Satozaki Tomoya, retired Lotte catcher turned media personality, explains his five financial rules for earning and defending wealth after a pro sports career.
Satozaki Tomoya, retired Lotte catcher turned media personality, explains his five financial rules for earning and defending wealth after a pro sports career.
- Satozaki saved ¥100,000/month via automatic deduction from year one as a pro, targeting ¥6M over 5 years as a career safety net.
- His tax advisor set a retirement target of ¥200M (homeowner) or ¥400M (non-homeowner), structured to live on ¥5M/year as a low-income asset holder.
- In his first post-retirement year he accepted every job at any fee, treating it as practice and seed-sowing rather than income negotiation.
- For media appearances (TV, radio) he treats fees as advertising for his brand; for lectures and baseball schools he charges a firm market rate.

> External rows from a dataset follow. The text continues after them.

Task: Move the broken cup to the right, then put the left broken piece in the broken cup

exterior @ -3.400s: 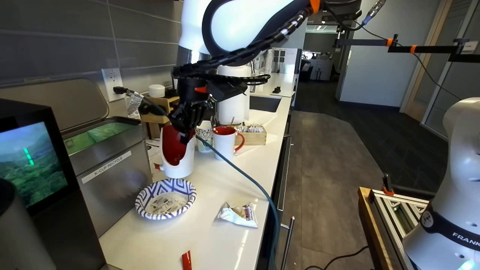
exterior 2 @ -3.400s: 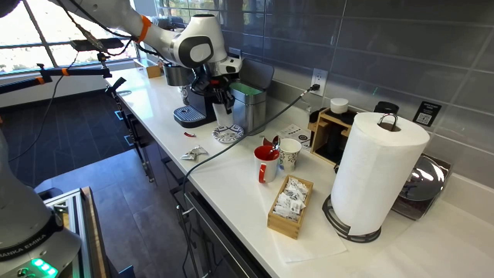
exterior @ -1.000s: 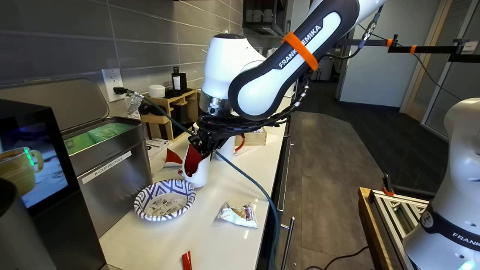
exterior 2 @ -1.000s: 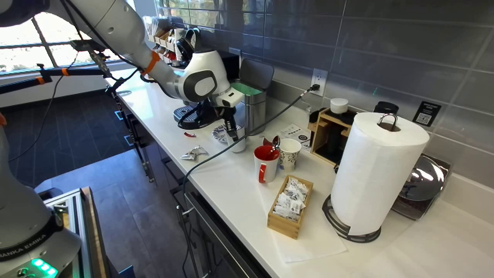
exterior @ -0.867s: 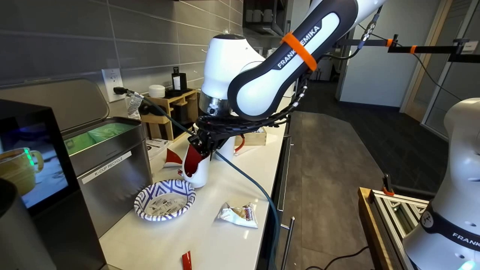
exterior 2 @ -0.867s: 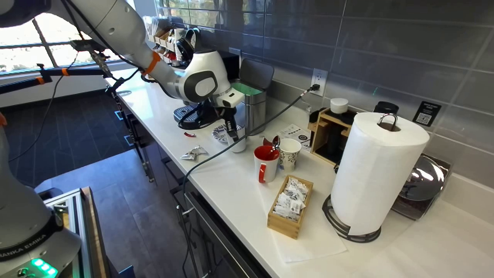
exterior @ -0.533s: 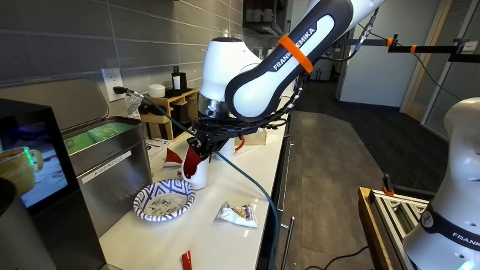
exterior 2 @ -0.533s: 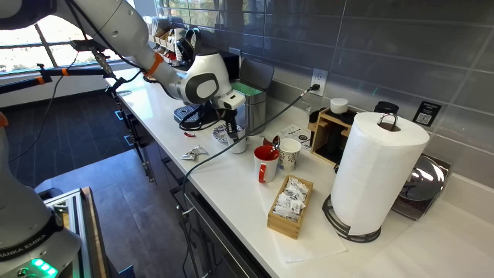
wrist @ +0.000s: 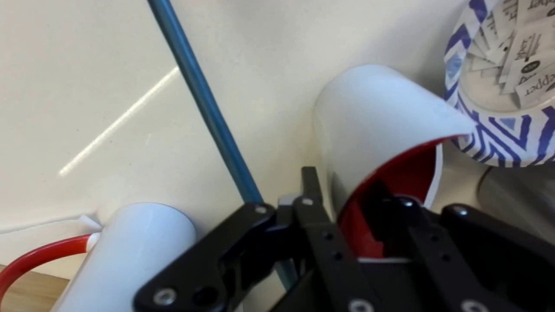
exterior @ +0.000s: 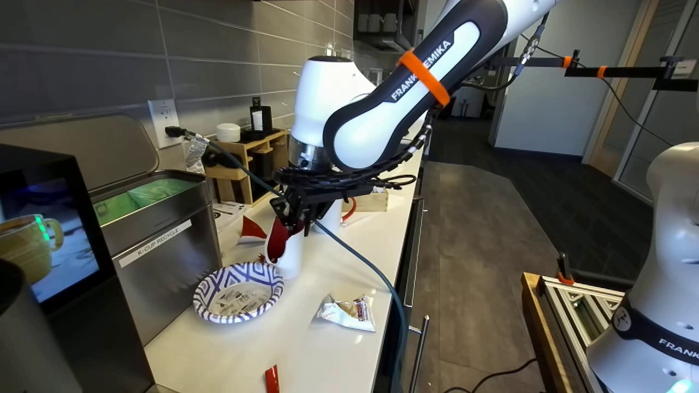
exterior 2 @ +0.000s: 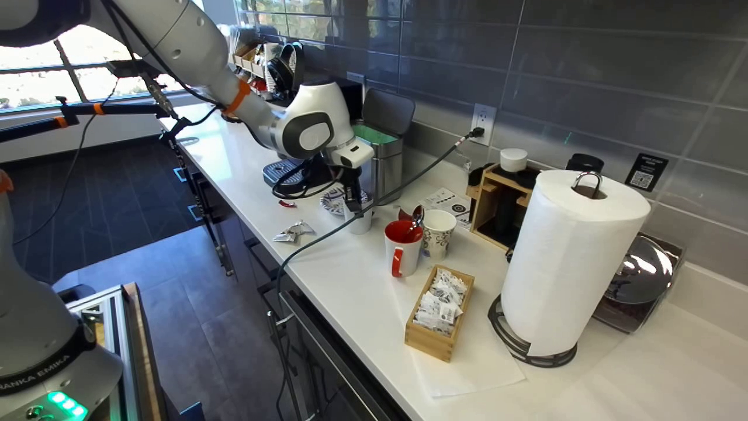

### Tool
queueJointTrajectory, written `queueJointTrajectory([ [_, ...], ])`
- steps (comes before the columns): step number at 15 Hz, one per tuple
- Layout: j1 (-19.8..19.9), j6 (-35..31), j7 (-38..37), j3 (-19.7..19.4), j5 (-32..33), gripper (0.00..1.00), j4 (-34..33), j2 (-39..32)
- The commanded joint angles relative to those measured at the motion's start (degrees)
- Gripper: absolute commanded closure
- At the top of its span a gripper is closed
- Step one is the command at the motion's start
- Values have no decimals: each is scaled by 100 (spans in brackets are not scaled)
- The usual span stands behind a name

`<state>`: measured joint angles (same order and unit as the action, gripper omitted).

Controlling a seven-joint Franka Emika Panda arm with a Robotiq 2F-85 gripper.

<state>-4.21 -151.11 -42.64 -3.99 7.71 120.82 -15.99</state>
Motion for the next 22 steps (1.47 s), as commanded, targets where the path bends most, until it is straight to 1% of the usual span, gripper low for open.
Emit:
queueJointTrajectory([
  [1, -64, 104, 22, -52, -169, 38, 38, 181],
  [3, -54, 225, 120, -13, -206, 24, 134, 406],
  [4, -79, 367, 123, -18, -139, 15, 188, 551],
  [6, -124, 632, 108, -22, 49, 2, 341, 897],
  [7, -130, 771, 132, 1, 146, 0, 422, 1084],
  [8, -105, 834, 327, 75, 159, 0, 556, 1315],
  [9, -59, 814, 806, 189, 93, 0, 745, 1570],
  [12, -72, 856, 1732, 446, -112, 0, 1116, 2106],
  [14, -148, 846, 2190, 661, -239, 0, 1278, 2249],
  [16, -285, 911, 2622, 877, -676, 0, 1356, 2252],
  [17, -347, 967, 2610, 992, -799, 0, 1360, 2190],
  [18, -342, 1043, 2094, 1138, -580, 0, 1326, 2059],
  [19, -359, 1087, 1779, 1242, -530, 0, 1271, 1909],
  [20, -344, 1050, 1260, 1325, -425, 0, 1233, 1743],
  [21, -318, 890, 702, 1370, -279, 0, 1187, 1571],
  [22, -332, 860, 423, 1376, -329, 0, 1137, 1431],
])
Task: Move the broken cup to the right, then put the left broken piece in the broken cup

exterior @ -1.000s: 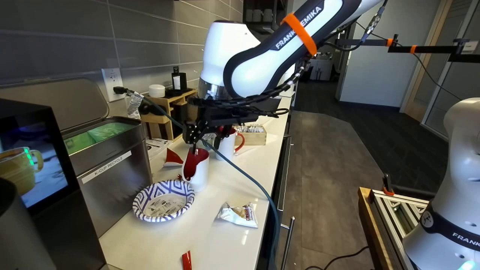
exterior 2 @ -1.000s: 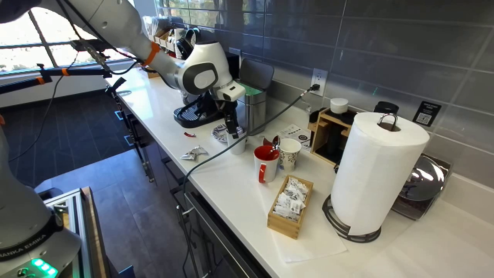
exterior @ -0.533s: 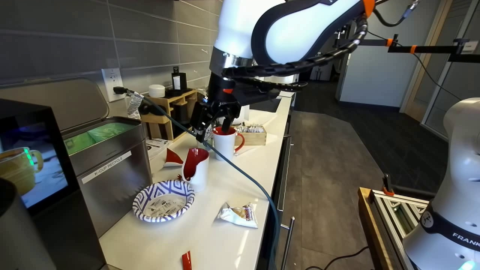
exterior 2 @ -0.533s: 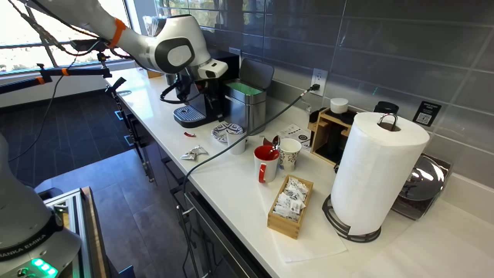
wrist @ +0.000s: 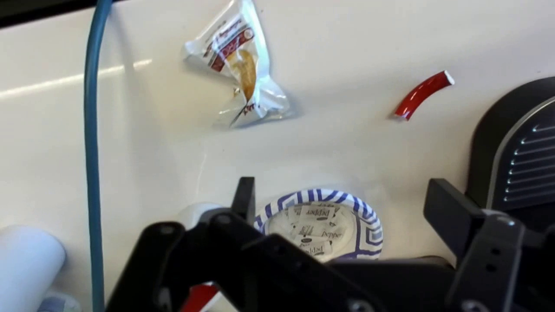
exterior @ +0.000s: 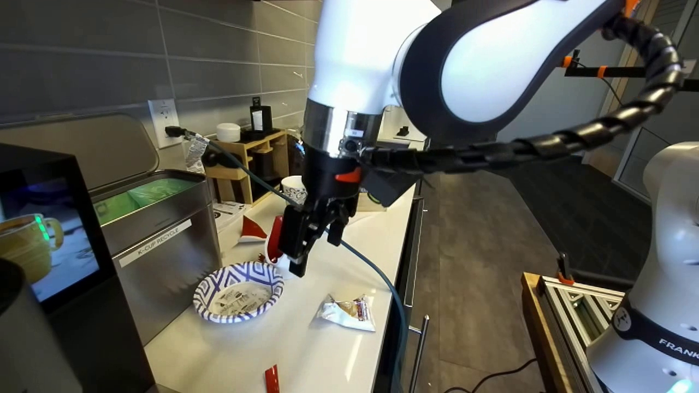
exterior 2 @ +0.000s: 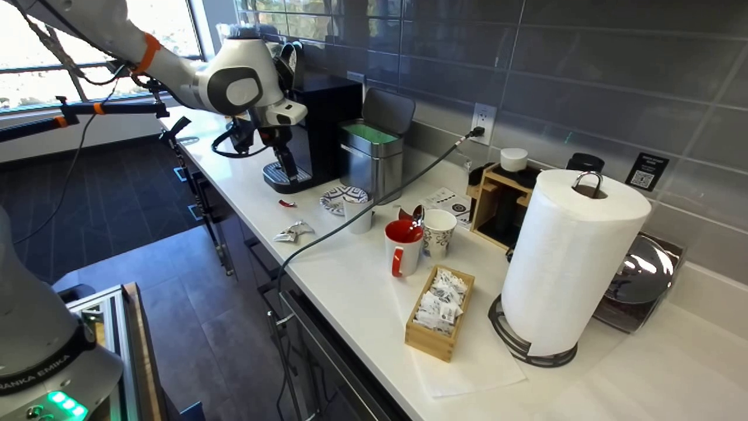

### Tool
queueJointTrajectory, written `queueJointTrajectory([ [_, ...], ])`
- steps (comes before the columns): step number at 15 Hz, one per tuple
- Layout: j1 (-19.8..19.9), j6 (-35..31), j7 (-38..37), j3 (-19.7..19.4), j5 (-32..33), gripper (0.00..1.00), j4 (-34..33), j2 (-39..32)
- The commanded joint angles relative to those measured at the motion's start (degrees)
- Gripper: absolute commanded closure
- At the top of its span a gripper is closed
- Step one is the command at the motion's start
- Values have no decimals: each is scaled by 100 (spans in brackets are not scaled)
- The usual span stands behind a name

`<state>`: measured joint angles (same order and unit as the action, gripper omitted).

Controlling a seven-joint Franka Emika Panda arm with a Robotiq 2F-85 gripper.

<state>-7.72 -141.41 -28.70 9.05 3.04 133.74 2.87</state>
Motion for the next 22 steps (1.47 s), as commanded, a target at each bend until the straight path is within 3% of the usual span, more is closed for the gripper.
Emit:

- When asked for his fee, he replied ‘give me your maximum budget’ — letting clients reveal their ceiling before he set his own price after 2–3 years of market data.
- He never cancels a booked job for a higher-paying one; first-booked is always priority, which he says built long-term scheduling demand.
- On tax-motivated spending: he considers it wasteful for sole proprietors since expenses come from your own pocket — better to pay tax and keep the asset base.